217. Сущность истины.
Самое глубокое, что ее характеризует, - это то, что она исторична. История истины, явления и превращения и обоснования ее сущности, имеет только редкие мгновения, которые пребывают вдали друг от друга.
Долгое время кажется эта сущность оцепеневшей (ср. долгую историю истины как правильности, ομοιωσις, adaequatio), поскольку только определенная правильность, будучи обусловлена ею, становится искомой и задействованной. И так появляется видимость - на основании этого застывшего постоянства - будто сущность истины даже «вечна», особенно если представляют «вечность» как простую продолжительность.
Не находимся ли мы в конце долгого периода подобного затвердения сущности истины и тем самым перед вратами нового момента ее потаенной истории?
Прежде всего, истина является просветляющим утаиванием (ср. Без-дна) - это значит, что просвет сам по себе основан для самоутаивающегося. Самоутаивание бытiя в просвете Вот. В самоутаивании осуществляется бытiе. Событие никогда не открыто и не очевидно как сущее или как присутствующее (ср. Прыжок, Бытiе).
При-сваивание в его вращении не заключено всецело ни в зове, ни в принадлежности, ни в них обоих и все же отзывается в них, и дрожь этой от-зывчивости во вращении события-присвоения является наисокрытейшей сущностью бытiя. Это утаивание нуждается в глубочайшем просвете. Бытiе «нуждается» в вот-бытии.
Истина никогда не «есть», но осуществляется. Это так, ибо она есть истина бытiя, которое «только» осуществляется. По этой же причине осуществляется все, что принадлежит к истине - время-пространство и следовательно также «пространство» и «время».
«Вот» осуществляется и как осуществляющееся оно должно одновременно быть взято в его бытии: вот-бытие. И поэтому [оно есть] постоянная нерешенность (das instandliche Ausstehen) осуществления истины бытiя.

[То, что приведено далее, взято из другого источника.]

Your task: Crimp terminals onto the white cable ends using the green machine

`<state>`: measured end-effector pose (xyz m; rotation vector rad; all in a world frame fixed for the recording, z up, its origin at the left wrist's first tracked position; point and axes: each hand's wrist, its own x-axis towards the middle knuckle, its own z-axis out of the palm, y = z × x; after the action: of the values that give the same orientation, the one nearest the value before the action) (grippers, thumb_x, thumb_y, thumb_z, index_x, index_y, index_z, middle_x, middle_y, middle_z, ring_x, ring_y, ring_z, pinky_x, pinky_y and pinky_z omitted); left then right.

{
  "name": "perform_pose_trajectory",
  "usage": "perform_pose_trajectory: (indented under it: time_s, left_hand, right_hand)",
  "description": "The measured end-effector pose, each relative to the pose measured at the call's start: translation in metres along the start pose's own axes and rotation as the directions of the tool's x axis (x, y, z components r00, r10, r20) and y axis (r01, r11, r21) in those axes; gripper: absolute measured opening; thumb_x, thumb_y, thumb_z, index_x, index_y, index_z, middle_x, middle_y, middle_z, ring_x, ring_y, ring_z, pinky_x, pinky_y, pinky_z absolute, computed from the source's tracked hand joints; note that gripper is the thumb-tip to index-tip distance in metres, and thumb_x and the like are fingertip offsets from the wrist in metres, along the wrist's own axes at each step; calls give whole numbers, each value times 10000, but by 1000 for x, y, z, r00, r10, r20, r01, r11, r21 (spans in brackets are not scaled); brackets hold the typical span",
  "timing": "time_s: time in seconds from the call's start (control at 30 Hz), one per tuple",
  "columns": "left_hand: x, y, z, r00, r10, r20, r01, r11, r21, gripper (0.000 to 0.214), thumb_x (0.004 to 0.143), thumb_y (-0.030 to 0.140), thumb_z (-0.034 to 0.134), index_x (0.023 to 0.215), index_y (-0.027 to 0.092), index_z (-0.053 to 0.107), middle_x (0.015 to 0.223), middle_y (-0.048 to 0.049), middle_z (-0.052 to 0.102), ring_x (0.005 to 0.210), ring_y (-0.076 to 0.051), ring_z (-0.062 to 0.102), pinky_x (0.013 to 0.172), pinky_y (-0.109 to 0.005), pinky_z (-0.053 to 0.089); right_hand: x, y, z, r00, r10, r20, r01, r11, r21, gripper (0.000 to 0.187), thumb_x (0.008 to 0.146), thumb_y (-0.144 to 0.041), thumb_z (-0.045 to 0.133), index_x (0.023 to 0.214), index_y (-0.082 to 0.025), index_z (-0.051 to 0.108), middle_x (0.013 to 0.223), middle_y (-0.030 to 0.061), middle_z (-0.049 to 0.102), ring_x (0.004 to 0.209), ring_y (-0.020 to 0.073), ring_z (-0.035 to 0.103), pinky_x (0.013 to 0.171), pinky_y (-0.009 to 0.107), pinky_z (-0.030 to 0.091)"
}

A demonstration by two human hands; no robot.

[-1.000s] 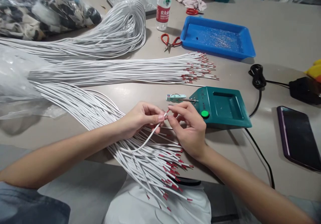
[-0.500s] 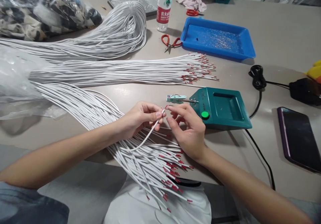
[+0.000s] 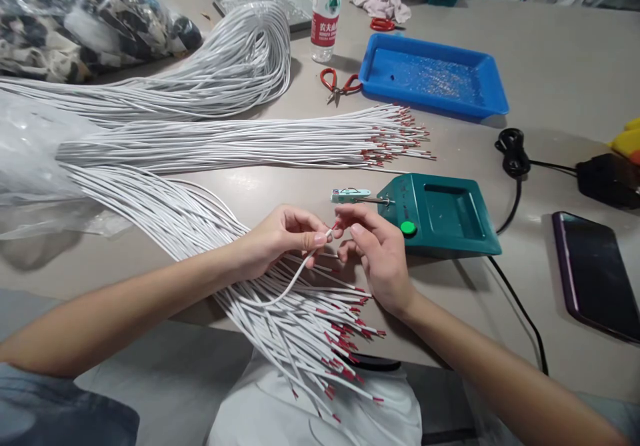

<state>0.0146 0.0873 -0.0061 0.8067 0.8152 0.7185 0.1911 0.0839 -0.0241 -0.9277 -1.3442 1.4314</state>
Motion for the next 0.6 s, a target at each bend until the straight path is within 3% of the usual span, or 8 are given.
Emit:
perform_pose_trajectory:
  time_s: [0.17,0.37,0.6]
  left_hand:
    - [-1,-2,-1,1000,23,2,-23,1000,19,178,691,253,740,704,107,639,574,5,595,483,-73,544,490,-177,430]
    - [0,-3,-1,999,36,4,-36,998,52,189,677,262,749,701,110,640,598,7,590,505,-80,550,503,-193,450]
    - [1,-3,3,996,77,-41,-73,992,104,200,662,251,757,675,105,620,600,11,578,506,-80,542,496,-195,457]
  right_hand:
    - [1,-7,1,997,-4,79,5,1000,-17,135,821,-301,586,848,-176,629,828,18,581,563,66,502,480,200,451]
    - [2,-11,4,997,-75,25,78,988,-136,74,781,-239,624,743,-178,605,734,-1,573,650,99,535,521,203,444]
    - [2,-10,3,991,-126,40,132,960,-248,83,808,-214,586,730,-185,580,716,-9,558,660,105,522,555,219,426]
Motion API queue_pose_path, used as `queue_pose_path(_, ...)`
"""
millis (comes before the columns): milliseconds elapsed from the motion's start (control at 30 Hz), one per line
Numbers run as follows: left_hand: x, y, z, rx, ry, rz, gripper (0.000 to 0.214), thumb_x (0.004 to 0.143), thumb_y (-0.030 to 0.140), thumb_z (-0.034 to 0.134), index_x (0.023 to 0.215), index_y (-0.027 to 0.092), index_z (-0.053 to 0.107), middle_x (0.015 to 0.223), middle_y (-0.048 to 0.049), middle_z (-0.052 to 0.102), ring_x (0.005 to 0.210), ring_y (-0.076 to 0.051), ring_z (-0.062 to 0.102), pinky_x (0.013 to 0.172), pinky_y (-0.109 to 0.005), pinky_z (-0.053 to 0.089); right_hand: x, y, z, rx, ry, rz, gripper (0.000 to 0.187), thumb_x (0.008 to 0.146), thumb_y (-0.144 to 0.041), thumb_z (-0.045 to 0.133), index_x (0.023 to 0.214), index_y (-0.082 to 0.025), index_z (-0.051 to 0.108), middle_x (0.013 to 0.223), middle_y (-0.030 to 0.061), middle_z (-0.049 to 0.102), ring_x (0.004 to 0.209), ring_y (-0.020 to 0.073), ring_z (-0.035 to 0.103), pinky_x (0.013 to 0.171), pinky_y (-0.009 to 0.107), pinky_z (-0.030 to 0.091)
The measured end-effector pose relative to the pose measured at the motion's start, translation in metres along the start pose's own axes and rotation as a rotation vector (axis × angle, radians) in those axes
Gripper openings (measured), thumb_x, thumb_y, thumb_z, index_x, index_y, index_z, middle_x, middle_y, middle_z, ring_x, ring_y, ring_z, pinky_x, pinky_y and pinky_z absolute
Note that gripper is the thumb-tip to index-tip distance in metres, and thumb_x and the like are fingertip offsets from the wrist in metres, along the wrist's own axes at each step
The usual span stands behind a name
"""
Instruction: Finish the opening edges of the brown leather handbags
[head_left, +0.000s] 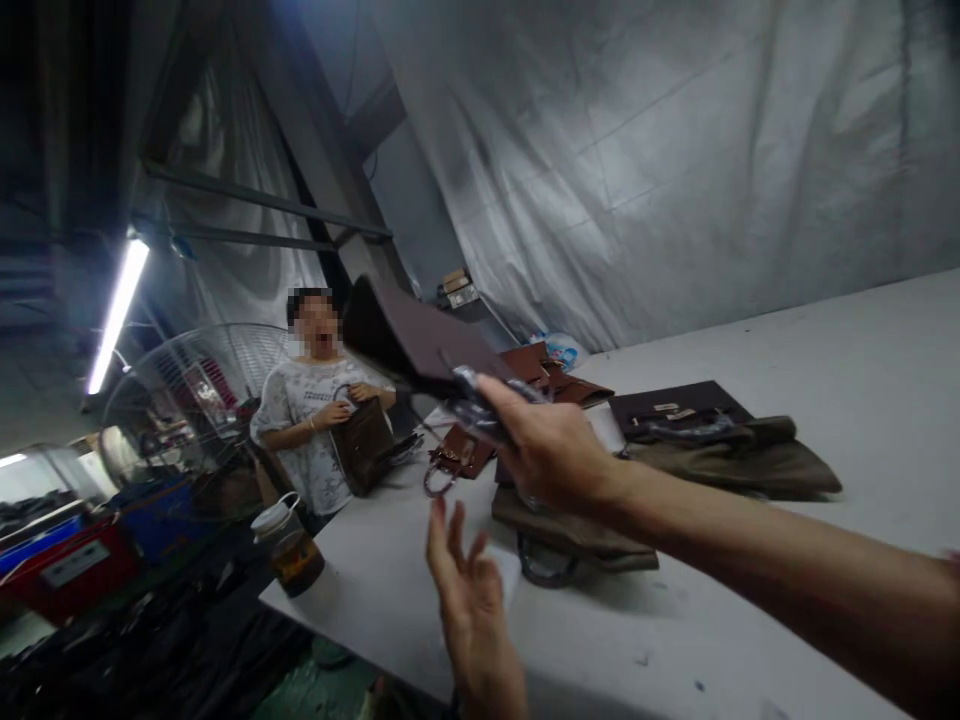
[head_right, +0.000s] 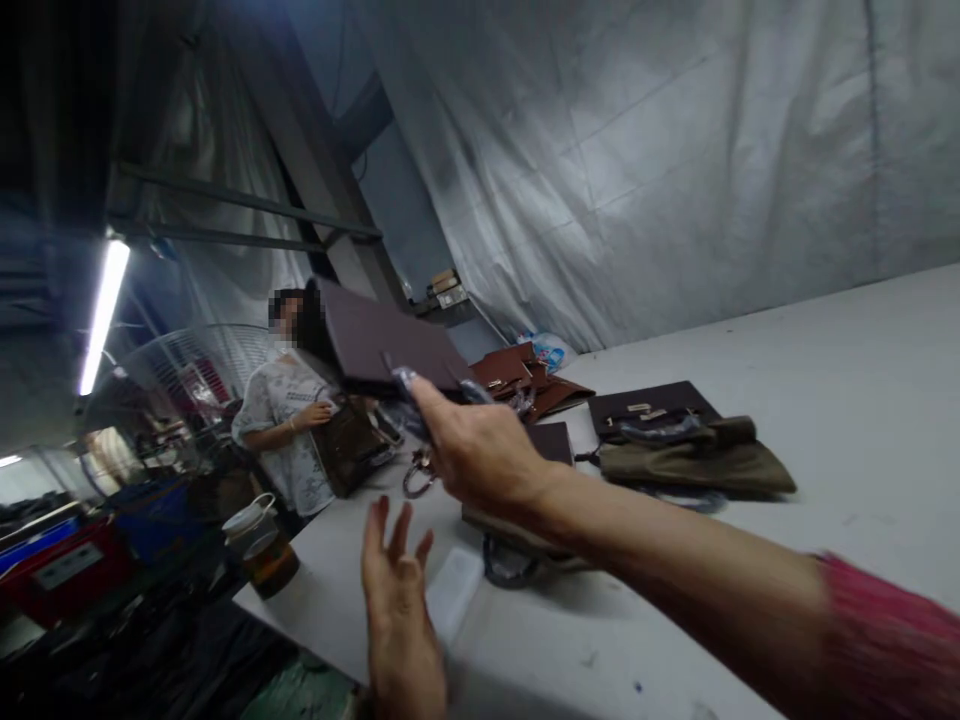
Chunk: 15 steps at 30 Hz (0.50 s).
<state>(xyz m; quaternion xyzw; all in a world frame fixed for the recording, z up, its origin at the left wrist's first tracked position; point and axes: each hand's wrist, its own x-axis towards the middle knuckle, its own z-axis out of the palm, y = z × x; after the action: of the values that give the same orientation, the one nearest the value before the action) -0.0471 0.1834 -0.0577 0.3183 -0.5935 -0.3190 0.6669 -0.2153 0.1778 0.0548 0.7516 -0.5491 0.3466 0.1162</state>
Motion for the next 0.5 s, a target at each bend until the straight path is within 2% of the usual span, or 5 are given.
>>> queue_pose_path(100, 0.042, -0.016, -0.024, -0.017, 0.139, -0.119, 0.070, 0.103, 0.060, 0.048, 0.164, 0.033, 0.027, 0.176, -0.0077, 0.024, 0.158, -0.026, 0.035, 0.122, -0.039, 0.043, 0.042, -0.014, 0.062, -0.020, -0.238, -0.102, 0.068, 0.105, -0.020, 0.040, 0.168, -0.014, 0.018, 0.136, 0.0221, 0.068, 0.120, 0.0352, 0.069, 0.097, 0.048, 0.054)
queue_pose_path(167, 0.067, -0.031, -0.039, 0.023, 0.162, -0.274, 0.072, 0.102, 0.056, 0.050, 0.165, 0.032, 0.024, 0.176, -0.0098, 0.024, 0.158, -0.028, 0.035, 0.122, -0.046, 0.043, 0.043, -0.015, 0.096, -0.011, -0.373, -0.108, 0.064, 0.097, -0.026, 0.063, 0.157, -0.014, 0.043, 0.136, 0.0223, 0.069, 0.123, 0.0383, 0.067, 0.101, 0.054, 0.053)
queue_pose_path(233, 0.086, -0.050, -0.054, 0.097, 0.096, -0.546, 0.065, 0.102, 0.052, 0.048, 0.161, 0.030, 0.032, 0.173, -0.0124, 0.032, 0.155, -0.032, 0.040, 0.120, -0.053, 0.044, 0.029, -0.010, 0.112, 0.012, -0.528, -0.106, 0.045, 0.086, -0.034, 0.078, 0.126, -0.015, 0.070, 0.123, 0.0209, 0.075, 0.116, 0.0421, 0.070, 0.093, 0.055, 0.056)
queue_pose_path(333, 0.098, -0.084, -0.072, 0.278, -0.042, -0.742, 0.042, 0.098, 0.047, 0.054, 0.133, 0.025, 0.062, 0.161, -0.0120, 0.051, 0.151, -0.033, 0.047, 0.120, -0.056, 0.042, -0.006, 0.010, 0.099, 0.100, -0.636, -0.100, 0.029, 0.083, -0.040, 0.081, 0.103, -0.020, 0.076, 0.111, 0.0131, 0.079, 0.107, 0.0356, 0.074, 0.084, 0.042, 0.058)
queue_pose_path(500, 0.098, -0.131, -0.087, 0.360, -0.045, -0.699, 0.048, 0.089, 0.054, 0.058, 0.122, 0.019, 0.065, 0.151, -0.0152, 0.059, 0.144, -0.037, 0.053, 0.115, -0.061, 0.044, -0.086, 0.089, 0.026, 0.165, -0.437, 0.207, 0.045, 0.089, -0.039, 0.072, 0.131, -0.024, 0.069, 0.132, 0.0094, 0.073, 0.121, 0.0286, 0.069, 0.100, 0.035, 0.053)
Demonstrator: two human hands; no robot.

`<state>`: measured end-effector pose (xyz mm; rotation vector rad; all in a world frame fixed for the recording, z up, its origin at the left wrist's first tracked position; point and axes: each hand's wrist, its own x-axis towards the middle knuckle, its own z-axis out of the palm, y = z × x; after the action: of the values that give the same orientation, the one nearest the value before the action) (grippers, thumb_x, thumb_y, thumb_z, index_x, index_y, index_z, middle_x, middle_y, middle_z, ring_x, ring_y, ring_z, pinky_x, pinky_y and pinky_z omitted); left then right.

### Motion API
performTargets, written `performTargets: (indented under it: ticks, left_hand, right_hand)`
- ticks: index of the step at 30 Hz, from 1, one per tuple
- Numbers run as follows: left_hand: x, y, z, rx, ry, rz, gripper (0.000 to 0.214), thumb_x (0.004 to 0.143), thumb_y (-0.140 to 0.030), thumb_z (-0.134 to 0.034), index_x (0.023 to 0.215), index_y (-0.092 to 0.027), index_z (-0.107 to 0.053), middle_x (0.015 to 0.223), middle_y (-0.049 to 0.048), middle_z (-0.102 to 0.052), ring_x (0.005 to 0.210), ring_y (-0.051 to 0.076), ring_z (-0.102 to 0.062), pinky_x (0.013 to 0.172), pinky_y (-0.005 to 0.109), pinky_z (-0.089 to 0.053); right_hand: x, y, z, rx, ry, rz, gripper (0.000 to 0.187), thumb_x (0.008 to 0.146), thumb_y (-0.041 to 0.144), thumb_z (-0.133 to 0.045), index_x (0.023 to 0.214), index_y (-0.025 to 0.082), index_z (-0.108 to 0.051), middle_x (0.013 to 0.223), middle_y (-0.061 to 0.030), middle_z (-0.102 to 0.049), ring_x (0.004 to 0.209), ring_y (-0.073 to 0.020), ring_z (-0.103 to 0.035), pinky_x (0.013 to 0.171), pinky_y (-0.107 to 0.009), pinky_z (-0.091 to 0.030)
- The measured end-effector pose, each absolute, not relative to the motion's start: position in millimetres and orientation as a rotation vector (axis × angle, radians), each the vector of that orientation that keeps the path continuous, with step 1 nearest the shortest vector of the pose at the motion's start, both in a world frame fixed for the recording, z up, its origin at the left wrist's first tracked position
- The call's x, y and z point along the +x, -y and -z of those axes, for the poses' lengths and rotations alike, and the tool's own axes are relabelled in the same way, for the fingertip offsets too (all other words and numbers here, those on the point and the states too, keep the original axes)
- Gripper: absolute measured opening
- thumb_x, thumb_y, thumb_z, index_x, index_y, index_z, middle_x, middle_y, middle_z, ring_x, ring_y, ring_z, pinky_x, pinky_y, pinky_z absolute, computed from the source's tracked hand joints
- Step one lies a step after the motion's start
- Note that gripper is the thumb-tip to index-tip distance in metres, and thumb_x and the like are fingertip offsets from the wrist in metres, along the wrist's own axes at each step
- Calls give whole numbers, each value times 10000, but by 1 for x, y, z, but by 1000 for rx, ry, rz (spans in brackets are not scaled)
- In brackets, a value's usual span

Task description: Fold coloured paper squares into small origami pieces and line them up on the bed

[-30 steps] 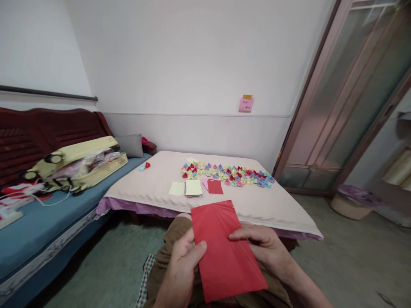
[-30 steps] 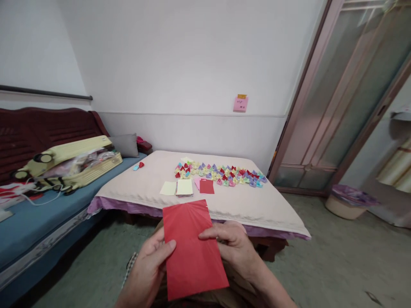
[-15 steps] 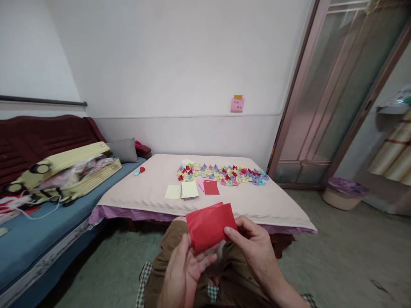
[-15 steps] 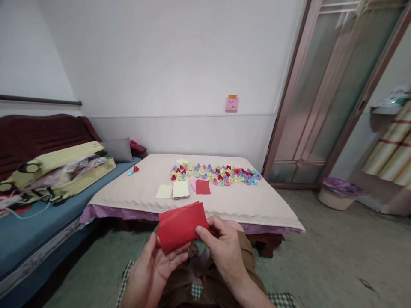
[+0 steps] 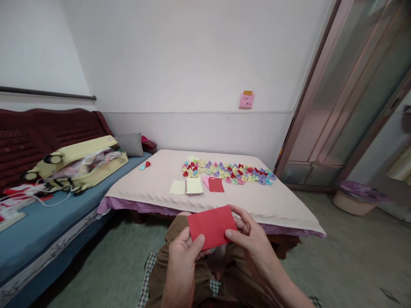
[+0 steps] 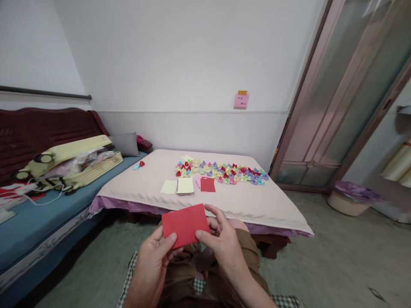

Этот внутренний разлад загадка. Поэтому вот-бытие есть Между (das Zwischen) между бытiем и сущим (ср. Обоснование, 227. О сущности истины, н. 13, c. 354).
Так как эта сущность исторична (ср. с. 342), то каждая «истина» в смысле правильности является исторически тем более только правильностью, если прежде она уже вросла в основание и вследствие этого немедленно стала силой, действующей в будущем.
Где бы ни утаилась истина в образе «разума» и «разумности», то, что действует в данном случае не есть то, что присуще истине как таковой, но есть разрушительная сила того, что кажется правомерным каждому, в соответствии с чем каждый своевольно легитимизируется и в соответствии с чем возникает удовлетворение оттого, что никто не имеет преимущества перед другим в плане сущностного.
Это есть «очарование» общепринятого, которое закрепляет господство истолкования истины как правильности и делается почти непоколебимым.
Это выражается, наконец, в том, что даже там, где считают, будто постигли нечто от исторической сущности истины, на самом деле выходит только поверхностный «историзм»: полагают, что истина не всегда действительна, но только «на время». Но это мнение является только «квантитативным» ограничением общепринятого и, для того, чтобы нечто вообще имело силу, оно нуждается в допущении, что истина есть правильность и релевантность.
Поверхностность этого «мышления» возрастает затем еще сильнее, когда, наконец, пытаются сбалансировать и то, и другое - вечную релевантность саму по себе с временной ограниченностью.
218. Утверждение осуществления истины.
Когда мы говорим: истина есть просвет для самоутаивания, то осуществление только утверждается в том, в чем сущность названа. Но в то же время это именование должно показать, что истолкование осуществления истины возрождает в памяти αληθεια, но не как только дословно переведенное слово, в область которого вторгается традиционное понимание, но αληθεια как имя для исконного воссияния самой истины и тем не мене обязательно в единстве с исконным обозначением сущего как φυσις.
Но утверждение сущности должно делаться в осведомлении о том, что просвет для утаивания должен быть раскрыт как в отношении времени-пространства (без-дна), так и в отношении борьбы и сбережения.